Is it a fire?
If I were a balance wheel, I would be flat tire. I have been busy these last few weeks. Moving, working, learning. Travelling to and from the working, the moving, the learning. I have a new condo that I love, a job thats fun, another job that inspires me to greatness, classes that demand my attention and my growth. I am enjoying each block in my schedule, except that I forgot to pencil in the time to breathe. The time to sit here and write, to work out, to spend the quality time I need with the people I cherish. The time to give back. Last night as I added my work schedule to my agenda I discovered I have allowed for one day off between now and new years day. December 25th. Thats it. I dont even know how that happened. I guess I thought once classes were over I could pick up more shifts. All I can do is laugh about it right now.

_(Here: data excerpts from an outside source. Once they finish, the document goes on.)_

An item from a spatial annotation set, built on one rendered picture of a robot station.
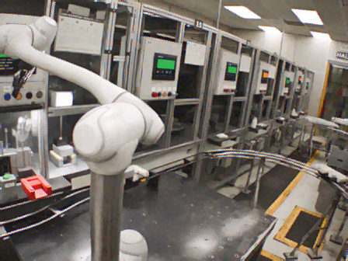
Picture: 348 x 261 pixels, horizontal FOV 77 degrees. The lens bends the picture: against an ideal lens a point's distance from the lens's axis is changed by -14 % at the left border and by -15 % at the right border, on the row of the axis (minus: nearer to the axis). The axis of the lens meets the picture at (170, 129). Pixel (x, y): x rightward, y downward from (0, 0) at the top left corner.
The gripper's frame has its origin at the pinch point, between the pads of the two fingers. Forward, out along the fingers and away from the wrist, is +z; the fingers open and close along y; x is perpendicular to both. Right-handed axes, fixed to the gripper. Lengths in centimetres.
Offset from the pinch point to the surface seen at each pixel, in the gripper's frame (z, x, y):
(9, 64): -6.6, -11.4, -3.0
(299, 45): -175, 303, -811
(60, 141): 41, 26, -35
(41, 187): 38, 39, 5
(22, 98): 7.3, 1.3, -6.6
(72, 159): 45, 40, -33
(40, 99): 6.7, 7.5, -15.5
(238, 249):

In ten minutes I might be able to cry. I feel that I am slowly turning the dial of my sanity to clinically insane. Even right now as I write these words there are about 10 major items on my to do list taunting me. The goals I am aching to accomplish are lying under my bed like discarded toys. I wonder if my friends still remember my name.

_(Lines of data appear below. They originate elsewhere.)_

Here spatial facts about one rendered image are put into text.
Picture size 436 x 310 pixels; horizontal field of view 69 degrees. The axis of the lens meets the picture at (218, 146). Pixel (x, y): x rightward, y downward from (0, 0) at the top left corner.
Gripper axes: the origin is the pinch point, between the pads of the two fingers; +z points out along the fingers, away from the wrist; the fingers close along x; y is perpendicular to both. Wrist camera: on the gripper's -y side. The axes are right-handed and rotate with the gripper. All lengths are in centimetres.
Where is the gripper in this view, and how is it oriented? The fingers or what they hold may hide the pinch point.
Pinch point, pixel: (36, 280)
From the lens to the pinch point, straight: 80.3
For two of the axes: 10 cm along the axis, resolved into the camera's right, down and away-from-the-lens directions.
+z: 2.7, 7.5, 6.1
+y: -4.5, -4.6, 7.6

In each moment though, I am able to find some semblance of presence. I do my best to stay in the moment as I fold endless hoodies. To listen to another assignment while the ones I already have arent getting done. I read as I ride the bus. I floss my teeth with the care they deserve. I do my best to focus on the here and now, but in this moment I just cant ignore the ache that I feel in the pit of my stomach. The guilt for not being able to do more. be more. accomplish more. I have a great life. So much to be thankful for. But it seems that my life is getting in the way of living.
And if I dig a little deeper, I know why. It is because of the lyrics to a song which I heard for the thousandth time but for the first time on saturday night.
People always ask me
“Son what does it take
To reach out and touch your dreams?”
To them I always say
Are you hungry?
Are you thirsty?
Is it a fire that burns you up inside?
How bad do you want it?
How bad do you need it?
Are you eating, sleeping, dreaming
With that one thing on your mind?
How bad do you want it?
How bad do you need it?
Cause if you want it all
You’ve got to lay it all out on the line.
I am not hungry for fortune. I am not thirsty for fame. My appetite is for making a change. Or maybe not so much a change, but an impact. Even just as small as the flutter of a butterflies wing. Last night, as I worked with a group of junior high kids, I felt on purpose. I didnt look at the clock. Yet time flew by. Today, as I worked the 9 to 5 at my great job, that I’m just realizing might not be so great for me, time dragged on. I have been forgetting that my work is the acting. The other stuff, is just a job. And even though I wish there were more hours in a day, what I really want is for the time to fly by. To be so passionate in my work that it becomes what I look forward to instead of just a way to pay the bills. I will be fueled by the fire, instead of consumed.